Fig. 1: Kaplan–Meier curves of RFS in the NCCTG N9831 comparing between patients with CD45 high vs. low.
figure 1

A Chemotherapy-only arm (AC–T). B Sequential (AC–T–H) or concurrent trastuzumab arm (AC–TH).

In addition to CD45, 13 additional immune-subset signatures were evaluated in both treatment arms (Fig. 2). For patients who received chemotherapy alone, gene signatures related to B cells, cytotoxic cells, exhausted CD8, macrophages, NK CD56dim, T cells, and tumor inflammation signature (TIS) score were significantly associated with improved RFS. Among patients who received trastuzumab-based adjuvant chemotherapy, a similar pattern was observed with gene signatures related to B cells, cytotoxic cells, exhausted CD8, NK CD56dim, T cells, and TIS score being significantly associated with a better outcome. However, gene signatures related to CD8 T cells and Tregs were only associated with significantly improved outcomes in trastuzumab-based adjuvant chemotherapy arms.

Fig. 2: Forest plot of RFS with immune-subset signatures in the NCCTG N9831 with chemotherapy-only arm (AC–T) in blue and sequential (AC–T–H) or concurrent trastuzumab arm (AC–TH) in red.
figure 2

The HR on the forest plots was from multivariate models adjusting for age, nodal status, ER/PR status, tumor size, and tumor grade. The size of the box in the forest plots represents the precision (standard error) of the estimates.

Adaptive immune signature and outcome with trastuzumab-based therapy in N9831

Further evaluation of the contribution from each immune-related gene and outcome in patients treated with trastuzumab-based adjuvant chemotherapy was carried out.

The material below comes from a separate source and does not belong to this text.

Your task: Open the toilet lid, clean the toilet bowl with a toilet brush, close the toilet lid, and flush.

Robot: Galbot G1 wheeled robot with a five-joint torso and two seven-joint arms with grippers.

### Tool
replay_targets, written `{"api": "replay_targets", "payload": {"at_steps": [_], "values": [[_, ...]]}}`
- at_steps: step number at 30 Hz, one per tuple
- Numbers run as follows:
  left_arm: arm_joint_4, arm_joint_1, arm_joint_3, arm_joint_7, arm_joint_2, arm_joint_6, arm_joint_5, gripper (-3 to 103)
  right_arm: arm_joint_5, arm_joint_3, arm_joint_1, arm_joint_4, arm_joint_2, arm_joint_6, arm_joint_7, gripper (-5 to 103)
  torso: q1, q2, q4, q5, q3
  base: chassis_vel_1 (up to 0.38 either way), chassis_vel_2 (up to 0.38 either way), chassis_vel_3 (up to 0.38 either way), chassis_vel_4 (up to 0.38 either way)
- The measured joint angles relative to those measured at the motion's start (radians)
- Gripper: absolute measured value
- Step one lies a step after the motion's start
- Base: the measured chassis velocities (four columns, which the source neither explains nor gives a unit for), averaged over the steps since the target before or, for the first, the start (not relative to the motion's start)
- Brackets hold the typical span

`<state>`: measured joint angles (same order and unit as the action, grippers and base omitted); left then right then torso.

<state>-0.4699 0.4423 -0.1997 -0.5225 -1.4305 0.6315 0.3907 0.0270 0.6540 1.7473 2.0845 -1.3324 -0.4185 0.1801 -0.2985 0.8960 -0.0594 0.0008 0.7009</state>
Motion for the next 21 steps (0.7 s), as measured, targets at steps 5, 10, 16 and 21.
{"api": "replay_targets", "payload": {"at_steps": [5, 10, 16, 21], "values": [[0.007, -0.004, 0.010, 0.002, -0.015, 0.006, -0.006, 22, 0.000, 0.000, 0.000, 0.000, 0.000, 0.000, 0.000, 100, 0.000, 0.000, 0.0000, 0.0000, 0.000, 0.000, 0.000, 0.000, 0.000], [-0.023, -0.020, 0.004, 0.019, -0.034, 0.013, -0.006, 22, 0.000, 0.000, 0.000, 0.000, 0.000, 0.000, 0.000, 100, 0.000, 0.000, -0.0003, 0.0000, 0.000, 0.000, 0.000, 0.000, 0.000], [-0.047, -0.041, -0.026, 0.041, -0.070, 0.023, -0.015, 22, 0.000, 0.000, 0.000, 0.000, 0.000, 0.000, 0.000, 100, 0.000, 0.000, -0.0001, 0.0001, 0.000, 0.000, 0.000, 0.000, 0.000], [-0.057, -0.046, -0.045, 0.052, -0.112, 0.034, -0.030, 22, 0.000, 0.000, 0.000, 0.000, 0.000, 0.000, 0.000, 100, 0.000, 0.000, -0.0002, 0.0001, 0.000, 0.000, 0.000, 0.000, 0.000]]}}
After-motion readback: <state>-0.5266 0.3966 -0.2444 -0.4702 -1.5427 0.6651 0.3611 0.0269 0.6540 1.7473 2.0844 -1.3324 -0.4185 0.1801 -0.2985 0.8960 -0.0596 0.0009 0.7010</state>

The Cox proportional hazards regression model was used to assess genes significantly associated with the improved outcome with p < 0.05. Subsequently, Gene Ontology and Gene Set Enrichment Analysis were used to identify pathways or biological processes correlated with these genes. Among these biological processes, we identified the “adaptive immune reactome” as one of the top biological processes associated with improved outcomes. Based on the genes listed in this reactome, we developed an adaptive immune signature (AIS). Enrichment of this 17-gene AIS (Supplementary Table 1) was found to be significantly associated with improved RFS in the overall population (HR 0.76, 95% CI 0.60–0.96, Cox regression model p = 0.02). Similar to CD45, AIS is only significantly associated with improved outcomes in patients who received trastuzumab-based adjuvant chemotherapy (HR 0.66, 95% CI 0.49–0.90, Cox regression model p = 0.01), but not in patients who received chemotherapy alone (HR 0.96, 95% CI 0.67–1.40, Cox regression model p = 0.97, Fig. 3). Compared with the AIS-low group, AIS-high patients were significantly older (Wilcoxon rank-sum test, p = 0.01), had smaller tumors (Wilcoxon rank-sum test, p = 0.0007), and had ER-negative tumors (χ2 p = 0.02), but there was no difference in lymph node status or tumor grade (Table 2).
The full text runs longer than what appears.